Reputation: 26611
Anyone know how I would find & replace text in a string? Basically I have two strings:
string firstS = "/9j/4AAQSkZJRgABAQEAYABgAAD/2wBDABQODxIPDRQSERIXFhQYHzMhHxwcHz8tLyUzSkFOTUlBSEZSXHZkUldvWEZIZoxob3p9hIWET2ORm4+AmnaBhH//2wBDARYXFx8bHzwhITx/VEhUf39/f39/f39/f39/f39/f39/f39/f39/f39/f39/f39/f39/f39/f39/f39/f39/f3//";
string secondS = "abcdefg2wBDABQODxIPDRQSERIXFh/f39/f39/f39/f39/f39/f39/f39/f39/f39/f39/f39/f39/f39/f39/f39/abcdefg";
I want to search firstS
to see if it contains any sequence of characters that's in secondS
and then replace it. It also needs to be replaced with the number of replaced characters in squared brackets:
[NUMBER-OF-CHARACTERS-REPLACED]
For example, because firstS
and secondS
both contain "2wBDABQODxIPDRQSERIXFh" and "/f39/f39/f39/f39/f39/f39/f39/f39/f39/f39/f39/f39/f39/f39/f39/" they would need to be replaced. So then firstS
becomes:
string firstS = "/9j/4AAQSkZJRgABAQEAYABgAAD/[22]QYHzMhHxwcHz8tLyUzSkFOTUlBSEZSXHZkUldvWEZIZoxob3p9hIWET2ORm4+AmnaBhH//2wBDARYXFx8bHzwhITx/VEhUf39[61]f3//";
Hope that makes sense. I think I could do this with Regex, but I don't like the inefficiency of it. Does anyone know of another, faster way?
Upvotes: 1
Views: 513
Reputation: 17508
This is probably dog slow, but if you're willing to incur some technical debt and need something now for prototyping, you could use LINQ.
string firstS = "123abc";
string secondS = "456cdeabc123";
int minLength = 3;
var result =
from subStrCount in Enumerable.Range(0, firstS.Length)
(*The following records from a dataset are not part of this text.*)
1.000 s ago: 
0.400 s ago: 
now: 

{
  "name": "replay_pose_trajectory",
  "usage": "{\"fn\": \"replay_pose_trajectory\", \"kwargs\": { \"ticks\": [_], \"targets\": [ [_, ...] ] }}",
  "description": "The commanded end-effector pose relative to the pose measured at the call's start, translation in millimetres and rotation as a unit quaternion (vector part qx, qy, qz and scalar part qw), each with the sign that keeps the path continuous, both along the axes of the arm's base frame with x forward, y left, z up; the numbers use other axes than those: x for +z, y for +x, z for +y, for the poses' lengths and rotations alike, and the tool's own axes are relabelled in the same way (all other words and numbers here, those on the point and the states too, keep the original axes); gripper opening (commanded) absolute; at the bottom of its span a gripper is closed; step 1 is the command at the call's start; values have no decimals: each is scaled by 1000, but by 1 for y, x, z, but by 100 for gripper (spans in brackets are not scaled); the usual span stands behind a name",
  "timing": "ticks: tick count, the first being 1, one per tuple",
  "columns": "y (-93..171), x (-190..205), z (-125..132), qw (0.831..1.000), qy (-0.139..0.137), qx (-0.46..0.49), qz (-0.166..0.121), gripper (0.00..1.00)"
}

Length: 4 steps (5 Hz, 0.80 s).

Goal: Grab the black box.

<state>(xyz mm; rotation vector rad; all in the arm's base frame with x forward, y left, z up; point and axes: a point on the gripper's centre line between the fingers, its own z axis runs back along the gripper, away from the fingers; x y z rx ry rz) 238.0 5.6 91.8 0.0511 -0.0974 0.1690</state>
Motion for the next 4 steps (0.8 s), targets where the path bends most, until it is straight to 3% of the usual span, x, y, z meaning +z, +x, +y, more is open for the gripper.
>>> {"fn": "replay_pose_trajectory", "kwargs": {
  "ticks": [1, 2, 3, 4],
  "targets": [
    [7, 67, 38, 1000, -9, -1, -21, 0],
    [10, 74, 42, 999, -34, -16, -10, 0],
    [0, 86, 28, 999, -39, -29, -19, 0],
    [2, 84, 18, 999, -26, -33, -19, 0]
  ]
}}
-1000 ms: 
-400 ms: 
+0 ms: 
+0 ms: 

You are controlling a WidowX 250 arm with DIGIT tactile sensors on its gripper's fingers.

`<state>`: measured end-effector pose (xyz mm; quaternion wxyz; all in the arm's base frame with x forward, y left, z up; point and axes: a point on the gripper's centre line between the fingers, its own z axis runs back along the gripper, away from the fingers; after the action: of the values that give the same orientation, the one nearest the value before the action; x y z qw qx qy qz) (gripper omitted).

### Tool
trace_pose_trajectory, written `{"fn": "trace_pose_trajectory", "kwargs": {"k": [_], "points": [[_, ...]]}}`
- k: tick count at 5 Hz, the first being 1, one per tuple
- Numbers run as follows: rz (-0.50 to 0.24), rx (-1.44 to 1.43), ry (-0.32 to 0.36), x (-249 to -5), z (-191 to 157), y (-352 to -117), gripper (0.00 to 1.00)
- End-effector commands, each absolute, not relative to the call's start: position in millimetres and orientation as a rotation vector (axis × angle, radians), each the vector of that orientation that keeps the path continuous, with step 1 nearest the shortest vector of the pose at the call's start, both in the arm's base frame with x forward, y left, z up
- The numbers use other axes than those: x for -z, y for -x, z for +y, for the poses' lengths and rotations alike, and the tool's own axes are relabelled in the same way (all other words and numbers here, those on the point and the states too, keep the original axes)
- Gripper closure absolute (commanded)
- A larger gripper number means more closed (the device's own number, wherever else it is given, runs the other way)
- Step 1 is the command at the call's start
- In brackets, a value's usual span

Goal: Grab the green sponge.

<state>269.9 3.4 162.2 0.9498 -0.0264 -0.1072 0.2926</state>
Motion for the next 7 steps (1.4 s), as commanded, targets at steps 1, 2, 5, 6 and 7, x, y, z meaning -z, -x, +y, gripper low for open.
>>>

where firstS.Length - subStrCount >= 3
let subStr = firstS.Substring(subStrCount, 3)
where secondS.Contains(subStr)
select secondS.Replace(subStr, "[" + subStr.Length + "]");
Results in
456cdeabc[3]
456cde[3]123
Upvotes: 0
Reputation: 727017
Does anyone know of another, faster way?
Yes, this problem actually has a proper name. It is called the Longest Common Substring, and it has a reasonably fast solution.
Here is an implementation on ideone. It finds and replaces all common substrings of ten characters or longer.
// This comes straight from Wikipedia article linked above:
private static string FindLcs(string s, string t) {
var L = new int[s.Length, t.Length];
var z = 0;
var ret = new StringBuilder();
for (var i = 0 ; i != s.Length ; i++) {
for (var j = 0 ; j != t.Length ; j++) {
if (s[i] == t[j]) {
if (i == 0 || j == 0) {
L[i,j] = 1;
} else {
L[i,j] = L[i-1,j-1] + 1;
}
if (L[i,j] > z) {
z = L[i,j];
ret = new StringBuilder();
}
if (L[i,j] == z) {
ret.Append(s.Substring( i-z+1, z));
}
} else {
L[i,j]=0;
}
}
}
return ret.ToString();
}
// With the LCS in hand, building the answer is easy
public static string CutLcs(string s, string t) {
for (;;) {
var lcs = FindLcs(s, t);
if (lcs.Length < 10) break;
s = s.Replace(lcs, string.Format("[{0}]", lcs.Length));
}
return s;
}
Upvotes: 3
Reputation: 570
You need to be very careful between "Longest common substring and "longest common subsequence"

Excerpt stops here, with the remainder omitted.